My Aunty Beulah will never be forgotten. From the first day that my youthful eyes beheld her presence, I knew she was someone special. I can remember as if it was yesterday as I watched her intently, preparing an omelet and then inviting me to join her at the dining table along with my Mother who was her eldest Sister and my Aunty Elaine. It was the greatest feeling ever to be surrounded by these great women. It was my introduction to who the Archer Sisters were in relationship with each other. Oh what a Joy! Oh what Love and Sisterhood that overtook the room. I felt like a child in the Candy Store because this was indeed a priceless moment.
Although Aunty Beulah has always lived thousands of miles away (Different Providences) upon every visit or encounter, her embrace remained the same...arms that were loving, giving and nurturing.
Aunty Beulah has always reminded me of my mother; so much that when my mother transitioned to be with the Lord in 2010, I felt that I still had an extension of her because they shared the same DNA... and I could experience my mother through different aspects of Aunty Beulah.
I have not seen Aunty Beulah for quite some time but I carried her in my heart and my prayers. On December 13, 2020, I received a message from Uncle John saying that Aunty Beulah was back in the hospital and as I was about to pray, I felt prompted to record the prayer and send it to Uncle John.
About a week later, Uncle John notified me how Aunty Beulah was progressing and he simultaneously thanked me, for the prayer that was sent. It touched my heart deeply when He said that he and Aunty Beulah were listening to the prayer together and that Aunty Beulah requested to listen to it more than once.
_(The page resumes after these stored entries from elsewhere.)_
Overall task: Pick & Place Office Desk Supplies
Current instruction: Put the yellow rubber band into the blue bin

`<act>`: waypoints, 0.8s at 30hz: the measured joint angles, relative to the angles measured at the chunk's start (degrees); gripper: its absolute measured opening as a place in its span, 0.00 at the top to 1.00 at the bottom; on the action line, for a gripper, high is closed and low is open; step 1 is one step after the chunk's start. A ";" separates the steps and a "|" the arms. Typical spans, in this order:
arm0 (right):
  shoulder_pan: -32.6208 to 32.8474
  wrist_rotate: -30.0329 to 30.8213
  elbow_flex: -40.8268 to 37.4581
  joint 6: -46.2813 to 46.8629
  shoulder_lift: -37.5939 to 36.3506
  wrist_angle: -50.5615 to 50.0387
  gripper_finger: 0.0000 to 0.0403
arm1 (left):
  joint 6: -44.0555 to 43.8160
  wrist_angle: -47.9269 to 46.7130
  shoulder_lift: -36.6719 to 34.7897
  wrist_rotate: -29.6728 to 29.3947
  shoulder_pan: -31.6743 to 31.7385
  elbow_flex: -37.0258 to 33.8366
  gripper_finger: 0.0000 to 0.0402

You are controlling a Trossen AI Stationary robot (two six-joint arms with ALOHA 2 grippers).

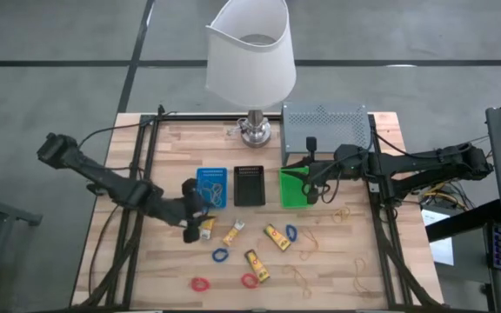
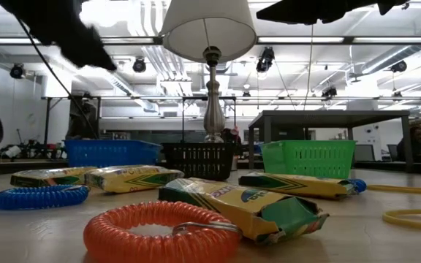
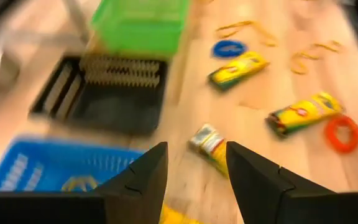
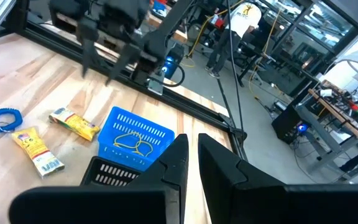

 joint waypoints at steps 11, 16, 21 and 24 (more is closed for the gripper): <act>-0.17 0.01 0.00 0.00 -0.02 0.03 0.92 | 19.86 6.27 -9.75 0.29 2.86 0.00 0.58; -0.18 0.07 0.02 -0.16 -0.15 0.80 0.92 | 25.33 4.90 -15.83 3.50 5.37 -0.04 0.58; -0.15 0.07 0.02 -0.07 -0.07 0.58 0.92 | 23.81 -0.09 -19.52 4.80 7.69 -0.09 0.58; -0.15 0.03 0.02 0.04 -0.07 0.54 0.92 | 19.69 -1.15 -19.79 4.64 8.37 -0.15 0.58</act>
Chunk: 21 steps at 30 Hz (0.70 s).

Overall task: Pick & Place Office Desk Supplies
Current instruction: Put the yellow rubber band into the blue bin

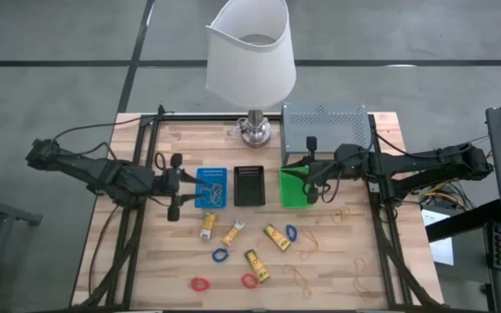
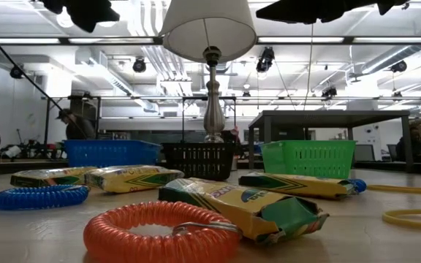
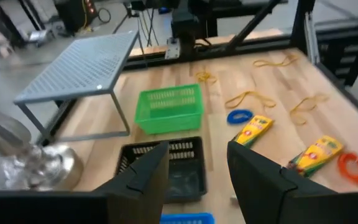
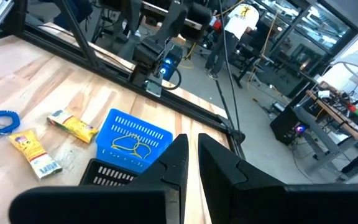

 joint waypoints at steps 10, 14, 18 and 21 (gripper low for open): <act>0.02 -6.49 0.00 38.25 0.02 -0.06 0.92 | 1.28 0.91 0.61 -0.02 0.06 0.00 0.58; 0.70 -10.05 -0.01 56.57 0.02 0.07 0.92 | 0.99 1.02 0.50 -0.18 0.06 0.00 0.58; 1.51 -10.61 -0.04 60.48 -0.48 1.20 0.92 | 0.89 0.09 0.51 -0.22 0.06 0.00 0.58; 2.05 -15.93 1.81 60.38 -2.08 1.30 0.92 | 0.89 -0.57 0.52 -0.20 0.06 0.00 0.58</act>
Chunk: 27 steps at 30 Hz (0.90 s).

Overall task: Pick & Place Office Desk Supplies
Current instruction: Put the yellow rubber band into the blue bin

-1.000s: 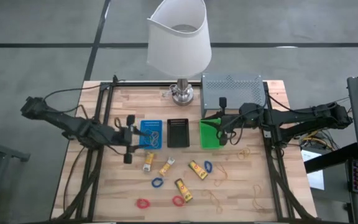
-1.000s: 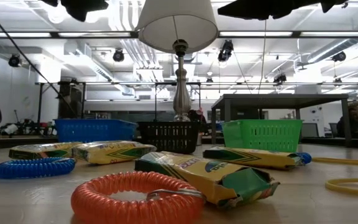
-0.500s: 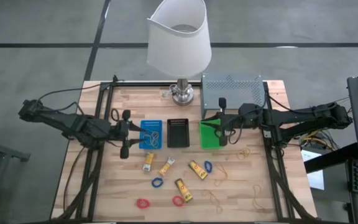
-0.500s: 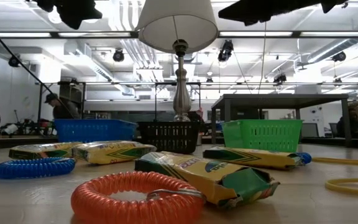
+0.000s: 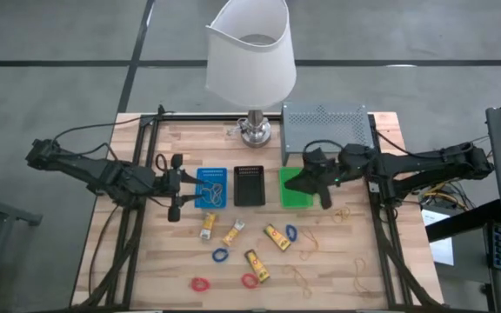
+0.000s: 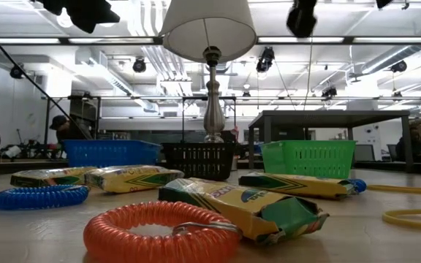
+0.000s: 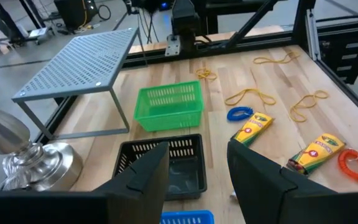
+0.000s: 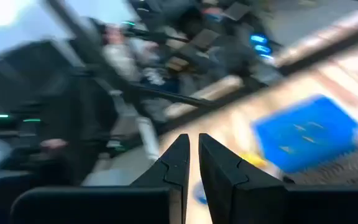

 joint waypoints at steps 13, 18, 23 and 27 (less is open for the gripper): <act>7.39 -2.11 12.88 -17.40 -4.15 -3.09 0.92 | 0.00 -0.46 0.02 0.00 0.00 0.00 0.58; 8.00 -2.27 16.73 -13.87 -2.52 -6.07 0.92 | -0.02 -0.49 0.02 0.02 0.00 0.00 0.58; 8.00 -1.75 23.42 -11.36 -0.85 -25.77 0.92 | -0.02 -0.55 0.02 0.02 0.00 0.00 0.58; 8.95 5.33 27.42 -8.35 1.58 -45.63 0.92 | -0.02 -0.59 0.02 0.00 0.00 0.00 0.58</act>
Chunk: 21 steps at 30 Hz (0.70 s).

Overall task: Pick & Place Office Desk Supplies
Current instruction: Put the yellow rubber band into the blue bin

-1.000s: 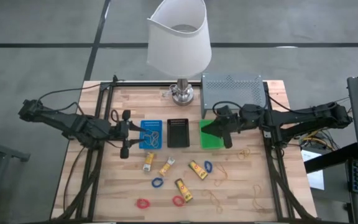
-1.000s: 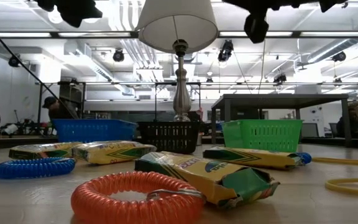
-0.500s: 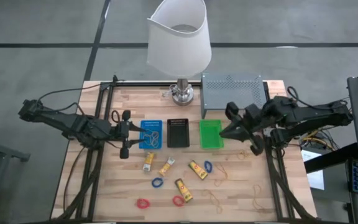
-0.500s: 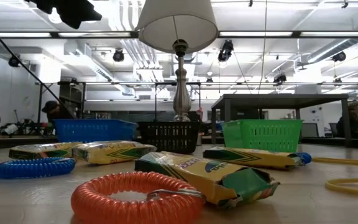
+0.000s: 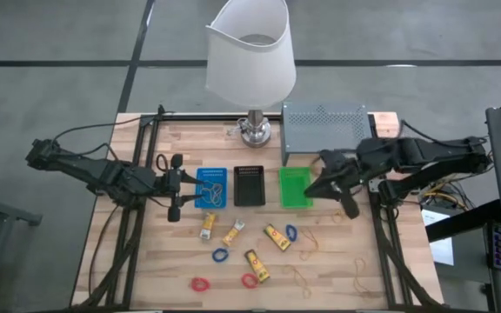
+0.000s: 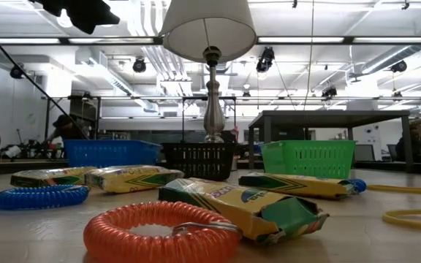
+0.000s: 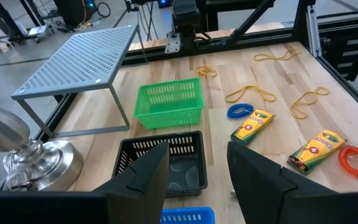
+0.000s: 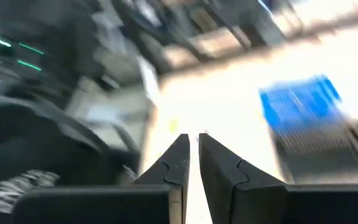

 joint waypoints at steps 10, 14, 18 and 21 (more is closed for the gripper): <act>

At that moment I thanked God for permitting me the opportunity, to not only pray but to share a moment with my Aunt who I was carrying in my heart. Athough I couldn't be there physically to serve her I will be forever grateful that we shared some final moments in prayer. I have many other memories of Aunty Beulah but this one, I will hold dear..
Aunty Beulah has ran a great race: for truly she has touched many beyond her Family with the Ministry that God gave to her.
She has demonstrated the life of a true Soldier in the Army of the Lord; enduring in Faith to the end...
I will greatly miss Aunty Beulah; her voice, laughter and warm embrace but now every Birthday that I celebrate hereafter, beyond 2022, will not only be my Birthday but, the day that Aunty Beulah's physical house was laid to rest. Forever Loving my Aunt...Dianne..
I have such fond memories of Sister Wright. Will miss her beautiful smile .
My condolence to one of the best choir director ever. Her legacy will live on
A very loving and talented woman. One of our mothers!
The Lord strengthen and carry this family through this difficult season. May the God of all comfort begin to comfort your hearts as only he can. May you find peace in knowing that Sis. Wright is with the Lord and is out of her suffering. The Lord comfort you with this knowledge. Our prayers are with you all. God bless.